* **EXERCISE**:
Give every line of the material again, exactly as written.
++++++
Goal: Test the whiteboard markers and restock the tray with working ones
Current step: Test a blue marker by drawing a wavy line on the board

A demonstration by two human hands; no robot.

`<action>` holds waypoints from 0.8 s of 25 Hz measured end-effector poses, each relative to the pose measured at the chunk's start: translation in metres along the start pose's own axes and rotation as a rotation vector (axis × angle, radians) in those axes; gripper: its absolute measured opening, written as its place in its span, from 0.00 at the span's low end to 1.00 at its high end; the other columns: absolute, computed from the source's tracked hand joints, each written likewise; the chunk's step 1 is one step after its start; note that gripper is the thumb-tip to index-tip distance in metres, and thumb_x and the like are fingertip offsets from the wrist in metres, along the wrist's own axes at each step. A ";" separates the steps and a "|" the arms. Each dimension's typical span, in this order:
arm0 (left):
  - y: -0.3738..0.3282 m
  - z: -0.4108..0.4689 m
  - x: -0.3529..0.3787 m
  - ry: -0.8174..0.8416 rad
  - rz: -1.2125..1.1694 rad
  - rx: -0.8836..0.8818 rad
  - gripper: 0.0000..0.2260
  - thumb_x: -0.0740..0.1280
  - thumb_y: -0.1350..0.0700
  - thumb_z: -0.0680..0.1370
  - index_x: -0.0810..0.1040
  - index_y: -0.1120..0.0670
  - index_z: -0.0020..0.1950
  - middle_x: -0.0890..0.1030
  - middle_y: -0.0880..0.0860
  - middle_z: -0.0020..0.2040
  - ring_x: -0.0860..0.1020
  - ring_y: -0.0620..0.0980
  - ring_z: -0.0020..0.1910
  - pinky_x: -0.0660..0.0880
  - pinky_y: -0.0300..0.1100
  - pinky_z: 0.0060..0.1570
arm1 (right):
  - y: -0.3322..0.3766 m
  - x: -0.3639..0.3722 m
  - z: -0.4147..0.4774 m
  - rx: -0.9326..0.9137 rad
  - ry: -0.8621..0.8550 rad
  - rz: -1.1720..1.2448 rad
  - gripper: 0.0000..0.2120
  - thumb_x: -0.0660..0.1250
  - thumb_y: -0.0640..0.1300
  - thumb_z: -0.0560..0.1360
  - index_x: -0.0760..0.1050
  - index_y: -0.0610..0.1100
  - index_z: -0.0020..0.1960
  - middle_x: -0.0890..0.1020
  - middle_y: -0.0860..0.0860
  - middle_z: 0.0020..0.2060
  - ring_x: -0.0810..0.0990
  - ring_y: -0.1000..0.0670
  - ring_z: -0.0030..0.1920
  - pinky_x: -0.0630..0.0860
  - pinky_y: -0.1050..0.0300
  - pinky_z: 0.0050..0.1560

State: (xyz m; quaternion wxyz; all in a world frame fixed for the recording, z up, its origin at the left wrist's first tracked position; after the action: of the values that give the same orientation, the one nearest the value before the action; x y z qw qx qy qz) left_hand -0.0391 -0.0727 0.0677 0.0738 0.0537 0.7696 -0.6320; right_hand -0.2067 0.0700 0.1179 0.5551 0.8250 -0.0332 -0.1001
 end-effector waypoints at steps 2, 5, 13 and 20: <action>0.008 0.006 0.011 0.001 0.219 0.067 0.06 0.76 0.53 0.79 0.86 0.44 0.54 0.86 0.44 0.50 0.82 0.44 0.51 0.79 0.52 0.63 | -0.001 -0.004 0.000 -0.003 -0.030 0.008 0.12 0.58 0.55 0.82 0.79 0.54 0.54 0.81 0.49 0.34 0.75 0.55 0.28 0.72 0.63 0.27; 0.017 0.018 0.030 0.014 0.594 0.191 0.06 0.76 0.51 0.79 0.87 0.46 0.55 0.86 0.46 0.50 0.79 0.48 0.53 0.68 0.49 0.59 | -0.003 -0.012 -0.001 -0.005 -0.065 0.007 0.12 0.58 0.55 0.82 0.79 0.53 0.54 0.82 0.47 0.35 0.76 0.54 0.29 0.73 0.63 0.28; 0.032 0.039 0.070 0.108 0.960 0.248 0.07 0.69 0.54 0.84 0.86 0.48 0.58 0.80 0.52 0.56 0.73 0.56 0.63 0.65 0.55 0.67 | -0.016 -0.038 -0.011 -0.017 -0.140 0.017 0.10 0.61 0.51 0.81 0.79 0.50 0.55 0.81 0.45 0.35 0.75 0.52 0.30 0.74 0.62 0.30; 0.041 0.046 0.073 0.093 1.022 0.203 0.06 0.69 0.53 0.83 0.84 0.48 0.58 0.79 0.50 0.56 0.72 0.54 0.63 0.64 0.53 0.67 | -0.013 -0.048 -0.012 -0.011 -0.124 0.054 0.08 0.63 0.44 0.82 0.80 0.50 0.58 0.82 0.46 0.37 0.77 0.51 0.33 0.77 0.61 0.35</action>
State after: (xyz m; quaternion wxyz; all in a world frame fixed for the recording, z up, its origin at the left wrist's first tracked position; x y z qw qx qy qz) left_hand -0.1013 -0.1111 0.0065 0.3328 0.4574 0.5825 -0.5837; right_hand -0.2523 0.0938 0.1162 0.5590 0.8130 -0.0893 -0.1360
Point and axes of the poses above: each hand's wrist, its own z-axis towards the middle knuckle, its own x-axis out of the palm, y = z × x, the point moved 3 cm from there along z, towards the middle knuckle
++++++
* **EXPECTED ANSWER**:
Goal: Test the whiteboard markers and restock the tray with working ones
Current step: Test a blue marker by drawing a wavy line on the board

A demonstration by two human hands; no robot.

`<action>` holds waypoints from 0.8 s of 25 Hz measured end-effector poses, each relative to the pose measured at the chunk's start: translation in metres along the start pose's own axes and rotation as a rotation vector (axis × angle, radians) in those axes; gripper: its absolute measured opening, written as its place in its span, from 0.00 at the span's low end to 1.00 at its high end; the other columns: absolute, computed from the source's tracked hand joints, each written likewise; the chunk's step 1 is one step after its start; note that gripper is the thumb-tip to index-tip distance in metres, and thumb_x and the like are fingertip offsets from the wrist in metres, along the wrist's own axes at each step. A ";" separates the steps and a "|" the arms. Each dimension's typical span, in this order:
arm0 (left):
  - y: -0.3738..0.3282 m
  - z: -0.4108..0.4689 m
  - x: -0.3529..0.3787 m
  - ry: -0.8174..0.8416 rad
  - rz: -1.2125..1.1694 rad
  - rx: -0.8836..0.8818 rad
  - gripper: 0.0000..0.2260
  - thumb_x: -0.0740..0.1280
  - thumb_y: -0.1350..0.0700
  - thumb_z: -0.0680..0.1370
  - index_x: -0.0810..0.1040
  - index_y: -0.1120..0.0670
  - index_z: -0.0020..0.1950
  - middle_x: -0.0890..0.1030
  - middle_y: -0.0880..0.0860
  - middle_z: -0.0020..0.2040
  - ring_x: -0.0860..0.1020
  - ring_y: -0.0620..0.0980
  - ring_z: -0.0020..0.1910
  - pinky_x: -0.0660..0.0880
  - pinky_y: -0.0300..0.1100
  - pinky_z: 0.0060..0.1570
arm1 (right):
  - y: -0.3322..0.3766 m
  - x: -0.3639..0.3722 m
  - z: -0.4147..0.4774 m
  - rx: -0.9326..0.9137 rad
  - ry: -0.8621..0.8550 rad
  - rz: -1.1720..1.2448 rad
  - gripper: 0.0000..0.2120
  - thumb_x: -0.0660..0.1250
  - thumb_y: -0.0640..0.1300
  - thumb_z: -0.0560..0.1360
  - index_x: -0.0760..0.1050
  - index_y: -0.0610..0.1100
  - index_z: -0.0020..0.1960
  - middle_x: -0.0890..0.1020
  - middle_y: -0.0860..0.0860
  - middle_z: 0.0020..0.2060
  - ring_x: -0.0810..0.0990
  - ring_y: -0.1000..0.0670
  - ring_z: -0.0030..0.1920
  - pinky_x: -0.0630..0.0860
  - pinky_y: -0.1050..0.0300
  - pinky_z: 0.0050..0.1560

State: (xyz m; quaternion wxyz; all in a world frame fixed for the recording, z up, its origin at the left wrist's first tracked position; after the action: of the values that give the same orientation, the one nearest the value before the action; x y z qw qx qy qz) left_hand -0.0391 -0.0727 0.0677 0.0738 0.0537 0.7696 -0.6320; right_hand -0.2067 0.0700 0.1179 0.5551 0.8250 -0.0332 -0.1001
 end-effector waypoints at steps 2, 5, 13 and 20: <action>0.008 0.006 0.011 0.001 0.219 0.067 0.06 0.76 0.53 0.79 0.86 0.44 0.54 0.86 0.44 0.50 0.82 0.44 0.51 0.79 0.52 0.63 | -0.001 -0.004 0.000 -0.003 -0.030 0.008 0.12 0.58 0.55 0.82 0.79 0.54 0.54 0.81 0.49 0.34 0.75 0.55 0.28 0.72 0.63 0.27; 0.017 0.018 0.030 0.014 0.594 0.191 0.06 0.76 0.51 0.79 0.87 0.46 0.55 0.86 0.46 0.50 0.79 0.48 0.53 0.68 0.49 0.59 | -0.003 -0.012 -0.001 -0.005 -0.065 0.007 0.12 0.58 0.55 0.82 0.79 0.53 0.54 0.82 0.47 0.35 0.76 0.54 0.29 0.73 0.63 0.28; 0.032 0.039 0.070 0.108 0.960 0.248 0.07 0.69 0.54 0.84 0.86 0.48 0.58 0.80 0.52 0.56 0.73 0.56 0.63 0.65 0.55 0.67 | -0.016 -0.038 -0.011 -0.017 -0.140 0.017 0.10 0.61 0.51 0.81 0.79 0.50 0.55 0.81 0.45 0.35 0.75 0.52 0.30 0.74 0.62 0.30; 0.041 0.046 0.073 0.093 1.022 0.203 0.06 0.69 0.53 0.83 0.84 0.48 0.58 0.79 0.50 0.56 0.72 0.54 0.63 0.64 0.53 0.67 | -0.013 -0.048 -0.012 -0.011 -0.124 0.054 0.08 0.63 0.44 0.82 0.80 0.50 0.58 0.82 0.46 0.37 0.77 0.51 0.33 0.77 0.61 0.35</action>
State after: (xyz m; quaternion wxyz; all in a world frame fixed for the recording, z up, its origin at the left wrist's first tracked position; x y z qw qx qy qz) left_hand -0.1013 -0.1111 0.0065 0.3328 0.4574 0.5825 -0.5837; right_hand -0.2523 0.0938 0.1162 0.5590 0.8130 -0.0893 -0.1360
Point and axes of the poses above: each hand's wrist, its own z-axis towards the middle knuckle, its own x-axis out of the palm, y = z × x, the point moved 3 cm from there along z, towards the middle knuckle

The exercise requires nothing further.